Real Estate Deals That Have Never Been Listed

Off-market deals, known as whisper listings, have long been the purview of the ultra-high-end market. Certain properties, often with price tags of $20 million or more, are shopped with a shroud of mystery among a small circle of well-connected agents instead of being put on the market for the world to see.

Now this hush-hush approach has spread to many price points, including apartments below $1 million, as sellers realize the advantage they have, thanks to the lack of apartments available for sale in Manhattan.

“Sellers feel cocky. Sellers feel like they have the ball,” said Brian K. Lewis, an associate broker at Halstead Property who in the last six months has taken on seven whisper listings from clients who do not want to list their apartments, but are willing to entertain offers. These range from a two-bedroom for $1.295 million on the Upper West Side to a downtown loft for $12 million. “In an improving economy with no inventory, they have the asset people want.”

The number of apartments for sale in Manhattan at the end of August was at its lowest level in at least 13 years, according to Miller Samuel, the appraisal firm. The shortage has forced real estate agents to use aggressive tactics to drum up inventory, from trolling through expired listings in the hopes of reviving a dead deal to sending letters to owners in choice buildings to try to persuade them to sell.

No one knows how many properties are sold through a well-placed word, but off-market tactics appear to be on the rise in major markets where there is a scarcity of inventory, including San Francisco, Los Angeles and Miami.

“There’s more of it now than ever before,” said Shaun Osher, the chief executive of the brokerage firm CORE in New York, noting he has a database of about 50 apartments owned by people willing to sell given the right circumstances. “We as brokers know everything is always for sale at a price.”

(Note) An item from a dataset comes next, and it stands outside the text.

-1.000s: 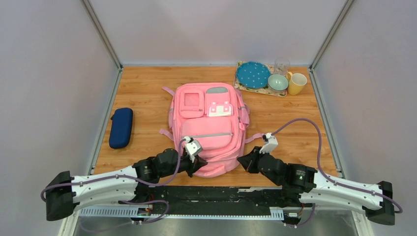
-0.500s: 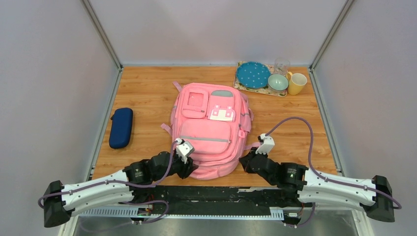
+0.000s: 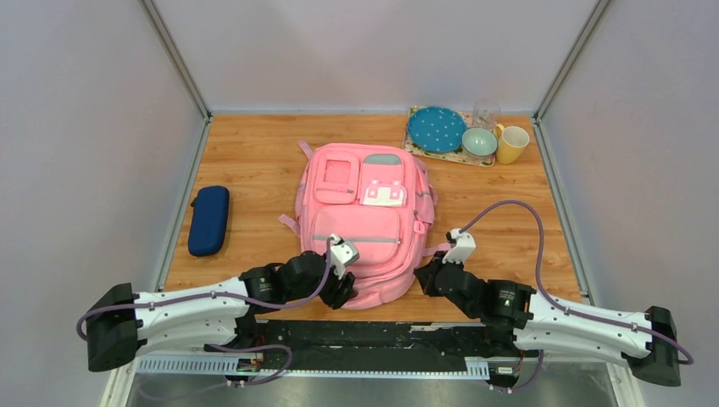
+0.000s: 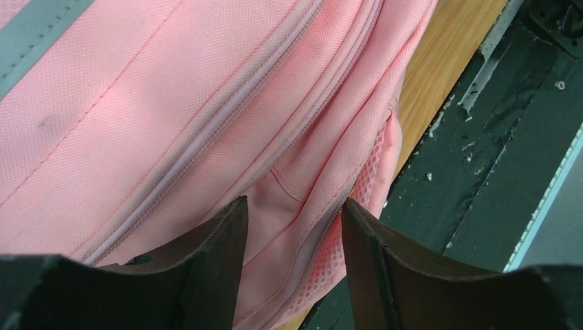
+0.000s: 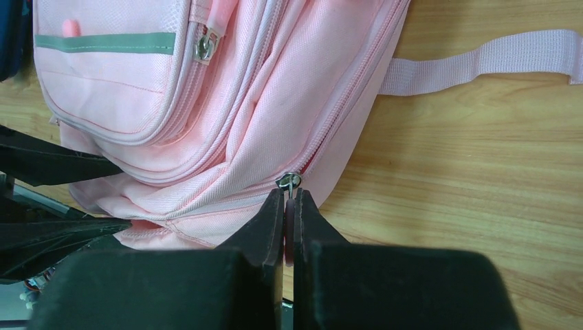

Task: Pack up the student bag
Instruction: Zip the student bag at the center of the board.

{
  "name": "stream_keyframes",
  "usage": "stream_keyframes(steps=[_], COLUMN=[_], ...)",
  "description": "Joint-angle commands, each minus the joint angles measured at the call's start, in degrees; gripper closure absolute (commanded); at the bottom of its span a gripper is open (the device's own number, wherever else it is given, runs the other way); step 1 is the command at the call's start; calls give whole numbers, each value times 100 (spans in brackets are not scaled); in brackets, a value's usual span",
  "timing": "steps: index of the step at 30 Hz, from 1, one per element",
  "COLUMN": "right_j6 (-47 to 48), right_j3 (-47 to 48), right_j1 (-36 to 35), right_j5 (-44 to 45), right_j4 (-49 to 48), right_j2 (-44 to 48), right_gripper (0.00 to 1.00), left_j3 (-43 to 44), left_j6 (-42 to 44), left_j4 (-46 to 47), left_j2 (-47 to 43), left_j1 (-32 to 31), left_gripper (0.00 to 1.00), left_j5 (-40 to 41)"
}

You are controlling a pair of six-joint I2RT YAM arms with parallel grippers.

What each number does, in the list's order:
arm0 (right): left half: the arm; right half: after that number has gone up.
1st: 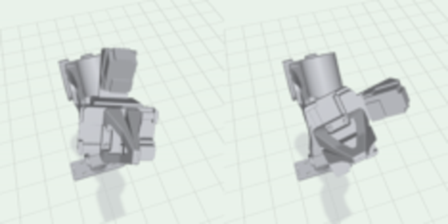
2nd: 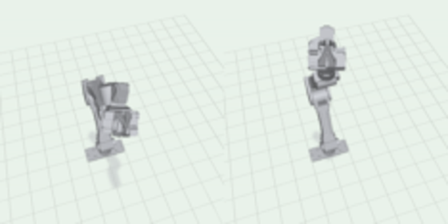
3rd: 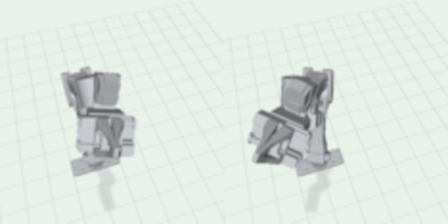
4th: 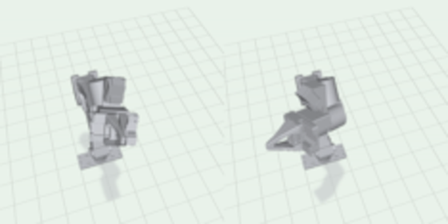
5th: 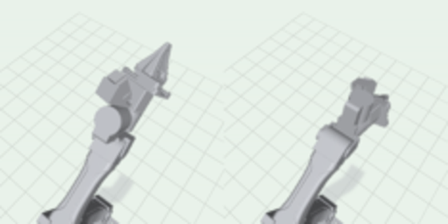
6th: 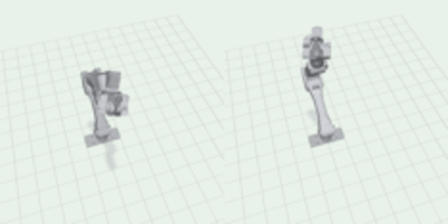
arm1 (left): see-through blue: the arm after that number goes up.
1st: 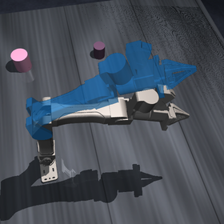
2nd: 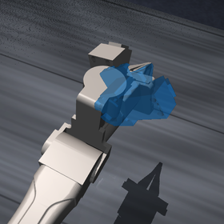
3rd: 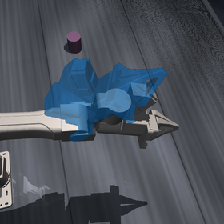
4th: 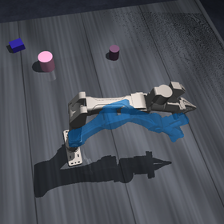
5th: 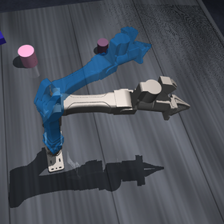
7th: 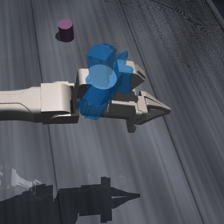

Plenty of circumstances arise in which it makes sense to keep a listing out of the limelight, ranging from celebrities who don’t want to read about their property transactions in the tabloids to sellers who would rather not upset tenants prematurely. Some sellers hope to avoid the hassle involved in getting a property in shape to show. Others don’t want a lot of people traipsing through.

In March, for example, a five-bedroom town house at 12 East 76th Street on the Upper East Side sold for $27 million in a whisper sale without any wear and tear to the carpets. The place traded after just three viewings.

Yet most brokerage firms are of two minds about off-market deals. On the buy-side, they are largely for it. After all, quietly gaining access to an off-market listing means less competition in a market where open houses often provoke a stampede. Uncovering a whisper sale — by say, chatting up the doorman — for a client unable to find something on the open market ultimately benefits that buyer.

On the sell-side, brokerage firms tend to discourage whisper listings. For one, the secretive nature of whisper listings means some brokers will inevitably be shut out of a possible deal. Moreover, sellers hoping for a quick full-price sale through a whisper listing, they say, limit the buyer pool and thus, their chance of getting the highest possible price.

“The seller is always going to be best served by making sure the property is exposed to the widest possible marketplace,” said Frederick Peters, the president of Warburg Realty.

In addition, a whisper campaign can be a tall order. “It’s sort of like saying, achieve this great price and do all of this but don’t tell anybody about it,” said Hall F. Willkie, the president of Brown Harris Stevens.

Finally, if discretion doesn’t move the merchandise, brokers can end up doing a lot of work for nothing.

In a whisper campaign, the broker frequently has no signed contract with the seller, a scenario commonly referred to as a “pocket listing.” When there is a contract, it often mandates a quiet sale. If the broker finds a buyer, he or she often collects both sides of the commission.